╭─ Material supplied

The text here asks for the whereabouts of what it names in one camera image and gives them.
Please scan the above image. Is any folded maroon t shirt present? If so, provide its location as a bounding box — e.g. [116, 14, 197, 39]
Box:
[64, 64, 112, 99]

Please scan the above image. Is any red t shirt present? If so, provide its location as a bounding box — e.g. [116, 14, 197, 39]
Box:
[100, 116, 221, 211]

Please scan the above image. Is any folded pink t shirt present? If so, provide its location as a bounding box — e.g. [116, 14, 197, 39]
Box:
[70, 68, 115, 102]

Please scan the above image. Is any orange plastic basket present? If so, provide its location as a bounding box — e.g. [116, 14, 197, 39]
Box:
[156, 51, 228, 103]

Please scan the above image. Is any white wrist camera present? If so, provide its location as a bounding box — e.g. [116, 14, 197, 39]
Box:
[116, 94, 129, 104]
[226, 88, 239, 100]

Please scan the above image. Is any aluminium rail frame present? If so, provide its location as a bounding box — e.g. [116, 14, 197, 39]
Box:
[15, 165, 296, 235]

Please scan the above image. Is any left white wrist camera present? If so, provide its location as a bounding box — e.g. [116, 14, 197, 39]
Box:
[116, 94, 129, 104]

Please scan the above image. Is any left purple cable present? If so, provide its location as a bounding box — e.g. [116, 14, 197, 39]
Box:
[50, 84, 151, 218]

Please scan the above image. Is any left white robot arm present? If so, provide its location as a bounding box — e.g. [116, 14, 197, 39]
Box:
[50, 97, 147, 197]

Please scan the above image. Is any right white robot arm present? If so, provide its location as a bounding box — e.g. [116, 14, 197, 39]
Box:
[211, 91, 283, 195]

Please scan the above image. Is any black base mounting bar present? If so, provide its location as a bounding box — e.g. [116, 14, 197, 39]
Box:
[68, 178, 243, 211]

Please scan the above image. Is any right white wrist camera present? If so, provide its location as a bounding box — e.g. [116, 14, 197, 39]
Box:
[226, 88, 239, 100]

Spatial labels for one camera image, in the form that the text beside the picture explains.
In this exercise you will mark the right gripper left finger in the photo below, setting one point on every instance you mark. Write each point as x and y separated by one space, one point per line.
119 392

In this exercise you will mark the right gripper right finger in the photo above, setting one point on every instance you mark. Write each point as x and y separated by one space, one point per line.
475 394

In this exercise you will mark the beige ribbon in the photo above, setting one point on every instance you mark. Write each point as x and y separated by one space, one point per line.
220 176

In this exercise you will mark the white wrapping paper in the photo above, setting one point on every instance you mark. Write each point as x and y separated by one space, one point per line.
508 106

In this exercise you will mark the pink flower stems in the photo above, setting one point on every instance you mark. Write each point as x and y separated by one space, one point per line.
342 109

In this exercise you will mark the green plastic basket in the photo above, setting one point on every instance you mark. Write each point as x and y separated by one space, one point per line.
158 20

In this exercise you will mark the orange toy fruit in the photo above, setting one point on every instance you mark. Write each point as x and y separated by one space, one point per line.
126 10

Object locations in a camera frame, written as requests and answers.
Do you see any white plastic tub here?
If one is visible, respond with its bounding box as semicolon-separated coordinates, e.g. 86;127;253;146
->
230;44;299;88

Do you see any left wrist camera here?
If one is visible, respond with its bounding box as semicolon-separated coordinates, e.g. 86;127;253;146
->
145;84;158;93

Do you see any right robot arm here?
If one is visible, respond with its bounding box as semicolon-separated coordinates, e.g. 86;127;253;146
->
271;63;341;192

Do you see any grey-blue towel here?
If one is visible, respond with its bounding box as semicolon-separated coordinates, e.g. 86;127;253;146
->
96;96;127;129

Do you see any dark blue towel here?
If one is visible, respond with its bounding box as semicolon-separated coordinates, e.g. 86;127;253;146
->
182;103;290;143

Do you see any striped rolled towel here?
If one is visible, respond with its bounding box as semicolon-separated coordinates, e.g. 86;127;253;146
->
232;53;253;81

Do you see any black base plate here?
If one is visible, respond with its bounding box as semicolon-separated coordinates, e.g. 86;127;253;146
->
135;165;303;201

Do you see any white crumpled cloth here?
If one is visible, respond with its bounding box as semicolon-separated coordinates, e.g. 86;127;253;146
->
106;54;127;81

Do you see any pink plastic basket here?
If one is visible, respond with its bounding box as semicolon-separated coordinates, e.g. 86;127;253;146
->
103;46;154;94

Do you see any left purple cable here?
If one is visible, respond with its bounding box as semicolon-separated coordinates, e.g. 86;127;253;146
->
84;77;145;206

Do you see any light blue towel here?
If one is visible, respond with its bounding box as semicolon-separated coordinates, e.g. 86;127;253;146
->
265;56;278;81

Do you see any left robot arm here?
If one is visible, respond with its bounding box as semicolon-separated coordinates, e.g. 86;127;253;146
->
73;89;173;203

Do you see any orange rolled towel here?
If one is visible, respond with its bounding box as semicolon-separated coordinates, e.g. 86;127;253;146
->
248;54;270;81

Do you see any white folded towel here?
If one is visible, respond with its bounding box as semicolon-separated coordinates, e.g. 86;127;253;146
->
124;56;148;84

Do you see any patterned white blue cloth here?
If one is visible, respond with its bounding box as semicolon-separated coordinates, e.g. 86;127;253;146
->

╰─

— Directions —
Give the data again, exactly as written.

— Reply —
The text here asks for the whereabouts of what it names in one camera image and gives them.
Please scan the above image. Is any folded maroon t shirt present? If so, provide its location as a bounding box — e.g. [116, 14, 197, 39]
Box:
[64, 64, 112, 99]

Please scan the above image. Is any red t shirt present? If so, provide its location as a bounding box — e.g. [116, 14, 197, 39]
Box:
[100, 116, 221, 211]

Please scan the above image. Is any folded pink t shirt present? If so, provide its location as a bounding box — e.g. [116, 14, 197, 39]
Box:
[70, 68, 115, 102]

Please scan the above image. Is any orange plastic basket present? If so, provide its location as a bounding box — e.g. [116, 14, 197, 39]
Box:
[156, 51, 228, 103]

Please scan the above image. Is any white wrist camera present? If so, provide its location as a bounding box — e.g. [116, 14, 197, 39]
Box:
[116, 94, 129, 104]
[226, 88, 239, 100]

Please scan the above image. Is any aluminium rail frame present? If so, provide its location as a bounding box — e.g. [116, 14, 197, 39]
Box:
[15, 165, 296, 235]

Please scan the above image. Is any left white wrist camera present? If so, provide its location as a bounding box — e.g. [116, 14, 197, 39]
Box:
[116, 94, 129, 104]

Please scan the above image. Is any left purple cable present? If so, provide its location as a bounding box — e.g. [116, 14, 197, 39]
Box:
[50, 84, 151, 218]

Please scan the above image. Is any left white robot arm present? If so, provide its location as a bounding box — e.g. [116, 14, 197, 39]
Box:
[50, 97, 147, 197]

Please scan the above image. Is any right white robot arm present? If so, provide its location as a bounding box — e.g. [116, 14, 197, 39]
Box:
[211, 91, 283, 195]

Please scan the above image. Is any black base mounting bar present? If so, provide its location as a bounding box — e.g. [116, 14, 197, 39]
Box:
[68, 178, 243, 211]

Please scan the above image. Is any right white wrist camera present? If so, provide its location as a bounding box — e.g. [116, 14, 197, 39]
Box:
[226, 88, 239, 100]

Spatial labels for one camera image, in the form that the text beside the picture explains.
In this exercise you will mark the right gripper left finger in the photo below, setting one point on every instance you mark. Write each point as x and y separated by one space, one point per line.
119 392

In this exercise you will mark the right gripper right finger in the photo above, setting one point on every instance you mark. Write each point as x and y separated by one space, one point per line.
475 394

In this exercise you will mark the beige ribbon in the photo above, setting one point on every instance you mark. Write each point as x and y separated by one space, one point per line.
220 176

In this exercise you will mark the white wrapping paper in the photo above, setting one point on every instance you mark. Write each point as x and y separated by one space, one point per line.
508 106

In this exercise you will mark the pink flower stems in the photo above, setting one point on every instance you mark. Write each point as x and y separated by one space, one point per line.
342 109

In this exercise you will mark the green plastic basket in the photo above, setting one point on every instance you mark. Write each point as x and y separated by one space, one point per line.
158 20

In this exercise you will mark the orange toy fruit in the photo above, setting one point on every instance you mark. Write each point as x and y separated by one space, one point per line.
126 10

Object locations in a camera frame, written as requests and answers.
Do you see any white plastic tub here?
If one is visible, respond with its bounding box as semicolon-separated coordinates, e.g. 86;127;253;146
->
230;44;299;88

Do you see any left wrist camera here?
If one is visible, respond with its bounding box as semicolon-separated coordinates, e.g. 86;127;253;146
->
145;84;158;93

Do you see any right robot arm here?
If one is visible, respond with its bounding box as semicolon-separated coordinates, e.g. 86;127;253;146
->
271;63;341;192

Do you see any grey-blue towel here?
If one is visible, respond with its bounding box as semicolon-separated coordinates, e.g. 86;127;253;146
->
96;96;127;129

Do you see any dark blue towel here?
If one is visible, respond with its bounding box as semicolon-separated coordinates, e.g. 86;127;253;146
->
182;103;290;143

Do you see any striped rolled towel here?
If one is visible, respond with its bounding box as semicolon-separated coordinates, e.g. 86;127;253;146
->
232;53;253;81

Do you see any black base plate here?
If one is visible, respond with its bounding box as semicolon-separated coordinates, e.g. 86;127;253;146
->
135;165;303;201

Do you see any white crumpled cloth here?
If one is visible, respond with its bounding box as semicolon-separated coordinates, e.g. 86;127;253;146
->
106;54;127;81

Do you see any pink plastic basket here?
If one is visible, respond with its bounding box as semicolon-separated coordinates, e.g. 86;127;253;146
->
103;46;154;94

Do you see any left purple cable here?
If one is visible, respond with its bounding box as semicolon-separated coordinates, e.g. 86;127;253;146
->
84;77;145;206

Do you see any light blue towel here?
If one is visible, respond with its bounding box as semicolon-separated coordinates, e.g. 86;127;253;146
->
265;56;278;81

Do you see any left robot arm here?
If one is visible, respond with its bounding box as semicolon-separated coordinates, e.g. 86;127;253;146
->
73;89;173;203

Do you see any orange rolled towel here?
If one is visible, respond with its bounding box as semicolon-separated coordinates, e.g. 86;127;253;146
->
248;54;270;81

Do you see any white folded towel here?
If one is visible, respond with its bounding box as semicolon-separated coordinates, e.g. 86;127;253;146
->
124;56;148;84

Do you see any patterned white blue cloth here?
If one is visible, respond with its bounding box as semicolon-separated coordinates, e.g. 86;127;253;146
->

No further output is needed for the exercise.